Correction factor

The following is a discussion note during the making of our paper:

Song, X. P., Lai, H. R., Wijedasa, L. S., Tan, P. Y., Edwards, P. J., & Richards, D. R. (2020). Height–diameter allometry for the management of city trees in the tropics. Environmental Research Letters, 15(11), 114017. doi.org/10.1088/1748-9326/abbbad

To correct for back-transformation bias in log-transformed allometric models, we multiply the predictions, $\hat{Y}$ by the correction factor, $$CF=e^{{\sigma }_v^2/2}=e^{\text{MSE}/2},$$ where MSE is the mean square error of a model. For the log–log model, the corrected prediction is thus

$$\begin{array}{rl}\hat{Y}& =e^a\log (X+1{)}^{b}CF\\ \log \hat{Y}& =a+b\log (\log (X+1))+\log CF.\end{array}$$

Previously I wrongly stated that the correction factor cannot be built into the log–log or exp equations for reporting, but this can actually be done. Rearranging the above we get:

$$\begin{array}{rl}\log \hat{Y}& =(a+\log CF)+b\log (\log (X+1))\\ & =a^{\prime }+b\log (\log (X+1)).\end{array}$$

We can then just report the newly defined $a^{\prime }=a+\log CF$, which already has the correction factor built in.
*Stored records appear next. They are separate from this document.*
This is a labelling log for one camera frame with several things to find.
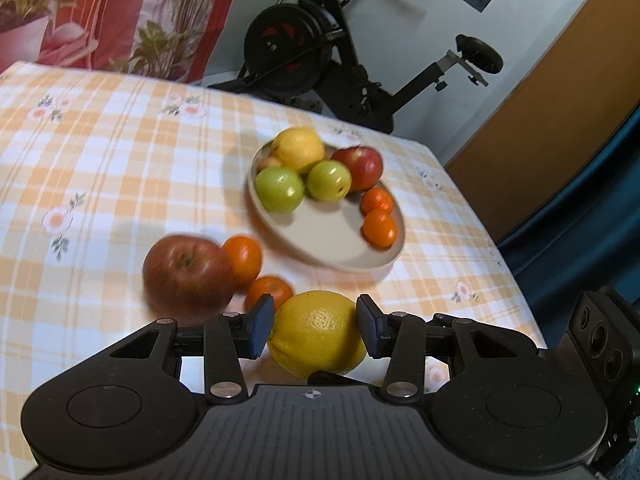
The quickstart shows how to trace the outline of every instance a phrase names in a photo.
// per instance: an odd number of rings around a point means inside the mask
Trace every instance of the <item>green apple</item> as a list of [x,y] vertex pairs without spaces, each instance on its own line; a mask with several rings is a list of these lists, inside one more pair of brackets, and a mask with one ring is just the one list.
[[290,213],[305,196],[305,184],[289,168],[264,168],[255,177],[254,186],[260,202],[272,213]]
[[337,160],[323,160],[309,171],[306,190],[320,202],[336,202],[351,188],[349,169]]

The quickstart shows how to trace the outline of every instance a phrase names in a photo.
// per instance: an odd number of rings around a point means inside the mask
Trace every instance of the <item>table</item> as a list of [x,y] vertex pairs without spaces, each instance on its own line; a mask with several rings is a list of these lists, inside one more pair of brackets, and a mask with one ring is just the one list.
[[[254,153],[293,124],[337,146],[368,144],[406,221],[406,247],[384,272],[348,274],[294,259],[251,213]],[[34,465],[20,409],[44,381],[151,322],[142,261],[169,232],[222,243],[251,233],[265,274],[296,292],[370,294],[383,311],[471,317],[544,341],[484,227],[427,147],[293,108],[181,84],[17,63],[0,75],[0,477]],[[242,309],[242,296],[230,310]],[[201,363],[181,380],[202,390]],[[384,361],[351,376],[380,384]],[[248,384],[298,382],[268,355]],[[427,360],[426,388],[447,380]]]

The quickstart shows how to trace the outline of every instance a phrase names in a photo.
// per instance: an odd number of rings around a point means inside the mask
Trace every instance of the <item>oval plate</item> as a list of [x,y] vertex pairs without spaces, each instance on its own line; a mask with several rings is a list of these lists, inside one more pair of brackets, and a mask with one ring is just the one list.
[[[325,157],[337,150],[324,145]],[[398,239],[386,250],[369,244],[360,234],[363,215],[360,212],[362,193],[349,194],[339,202],[317,202],[305,196],[291,213],[270,213],[258,199],[254,179],[256,166],[271,152],[268,142],[254,155],[247,177],[249,196],[258,216],[271,230],[304,259],[325,267],[349,272],[371,272],[385,269],[398,259],[404,248],[404,218],[394,197],[391,216],[398,226]],[[385,184],[383,187],[393,196]]]

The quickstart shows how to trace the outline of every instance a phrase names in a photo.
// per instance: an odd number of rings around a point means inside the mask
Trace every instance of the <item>exercise bike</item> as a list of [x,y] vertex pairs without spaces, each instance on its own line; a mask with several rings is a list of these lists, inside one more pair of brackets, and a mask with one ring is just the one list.
[[[449,50],[391,94],[372,82],[358,61],[343,11],[352,1],[300,0],[268,7],[244,37],[244,66],[238,78],[209,88],[254,92],[276,100],[314,90],[337,118],[390,134],[393,115],[428,86],[434,84],[437,91],[446,88],[440,78],[450,68],[461,66],[476,86],[488,86],[478,70],[489,74],[502,70],[502,58],[494,49],[460,34],[458,54]],[[334,48],[340,62],[334,59]]]

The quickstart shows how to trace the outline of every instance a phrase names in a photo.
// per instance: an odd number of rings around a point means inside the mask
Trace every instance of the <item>plate of fruit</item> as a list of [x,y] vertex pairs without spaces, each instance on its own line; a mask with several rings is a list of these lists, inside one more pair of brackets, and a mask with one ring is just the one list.
[[258,150],[247,184],[260,218],[304,259],[371,272],[404,247],[404,219],[382,174],[375,148],[338,149],[294,126]]

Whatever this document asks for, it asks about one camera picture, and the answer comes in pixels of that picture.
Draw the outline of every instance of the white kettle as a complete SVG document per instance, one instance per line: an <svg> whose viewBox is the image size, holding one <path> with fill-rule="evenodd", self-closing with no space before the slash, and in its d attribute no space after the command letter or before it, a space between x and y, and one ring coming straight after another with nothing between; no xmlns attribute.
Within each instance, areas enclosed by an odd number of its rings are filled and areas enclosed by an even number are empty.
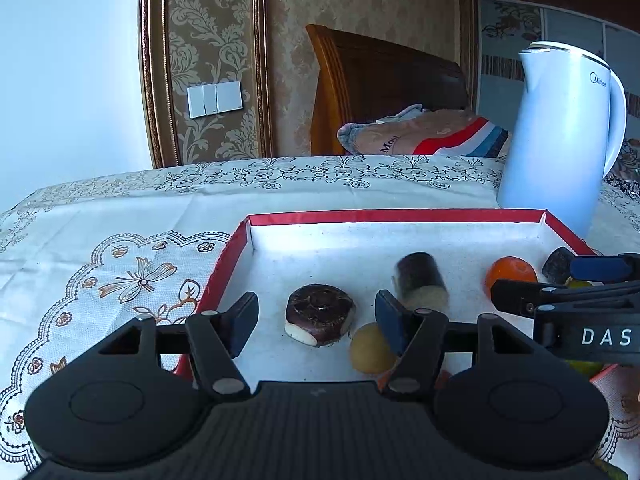
<svg viewBox="0 0 640 480"><path fill-rule="evenodd" d="M624 88L604 60L575 46L535 41L520 59L525 91L498 204L548 209L585 238L625 136Z"/></svg>

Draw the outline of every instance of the white light switch panel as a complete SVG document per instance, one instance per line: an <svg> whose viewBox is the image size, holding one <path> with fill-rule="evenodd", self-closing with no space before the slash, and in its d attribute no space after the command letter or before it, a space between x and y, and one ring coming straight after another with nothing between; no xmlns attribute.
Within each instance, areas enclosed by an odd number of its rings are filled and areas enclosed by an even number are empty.
<svg viewBox="0 0 640 480"><path fill-rule="evenodd" d="M189 102L189 117L191 119L207 115L204 109L204 88L202 85L187 88L187 101Z"/></svg>
<svg viewBox="0 0 640 480"><path fill-rule="evenodd" d="M218 112L218 104L216 103L216 86L217 85L214 83L202 85L202 89L204 90L204 111L207 115Z"/></svg>
<svg viewBox="0 0 640 480"><path fill-rule="evenodd" d="M218 113L242 108L242 94L239 81L228 83L218 83L216 85L216 98L218 103Z"/></svg>

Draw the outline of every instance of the bed headboard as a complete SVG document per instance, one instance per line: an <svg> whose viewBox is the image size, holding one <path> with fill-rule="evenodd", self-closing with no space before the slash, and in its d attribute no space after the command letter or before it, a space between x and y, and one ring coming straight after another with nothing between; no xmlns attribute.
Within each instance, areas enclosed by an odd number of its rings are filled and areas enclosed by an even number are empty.
<svg viewBox="0 0 640 480"><path fill-rule="evenodd" d="M345 123L370 123L421 103L430 110L466 108L457 63L367 36L307 25L320 76L311 125L312 155L341 155Z"/></svg>

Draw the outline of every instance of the kettle lid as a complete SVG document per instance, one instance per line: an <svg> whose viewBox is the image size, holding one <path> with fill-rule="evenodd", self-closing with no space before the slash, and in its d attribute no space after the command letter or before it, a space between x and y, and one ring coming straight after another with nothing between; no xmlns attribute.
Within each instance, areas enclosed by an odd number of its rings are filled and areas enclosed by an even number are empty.
<svg viewBox="0 0 640 480"><path fill-rule="evenodd" d="M604 65L609 68L609 64L604 61L601 57L596 56L593 52L589 52L588 50L584 50L583 48L579 48L577 46L569 45L566 43L558 43L557 41L534 41L529 45L529 48L537 49L537 48L550 48L553 50L565 50L571 54L577 54L579 56L588 57L589 59L593 59L595 62Z"/></svg>

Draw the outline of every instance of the blue stripe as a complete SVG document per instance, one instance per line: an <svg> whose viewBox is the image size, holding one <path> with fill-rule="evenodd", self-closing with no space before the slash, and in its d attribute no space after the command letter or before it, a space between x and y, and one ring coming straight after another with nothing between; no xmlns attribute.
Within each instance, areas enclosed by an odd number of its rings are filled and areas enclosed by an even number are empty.
<svg viewBox="0 0 640 480"><path fill-rule="evenodd" d="M484 138L484 140L480 143L480 146L478 146L468 155L463 156L486 156L486 154L489 153L489 150L494 145L495 141L498 139L498 137L500 137L502 131L503 130L500 126L494 126L494 129L491 130L491 133Z"/></svg>
The same operation can be performed on the exponential model (and more easily so):

$$\begin{array}{rl}\hat{Y}& =e^{a+bX}CF\\ & =e^{a+bX+\log CF}\\ \log \hat{Y}& =a+bX+\log CF\\ & =(a+\log CF)+bX\\ & =a^{\prime }+bX,\end{array}$$ thus yielding the same reported $a^{\prime }=a+\log CF$.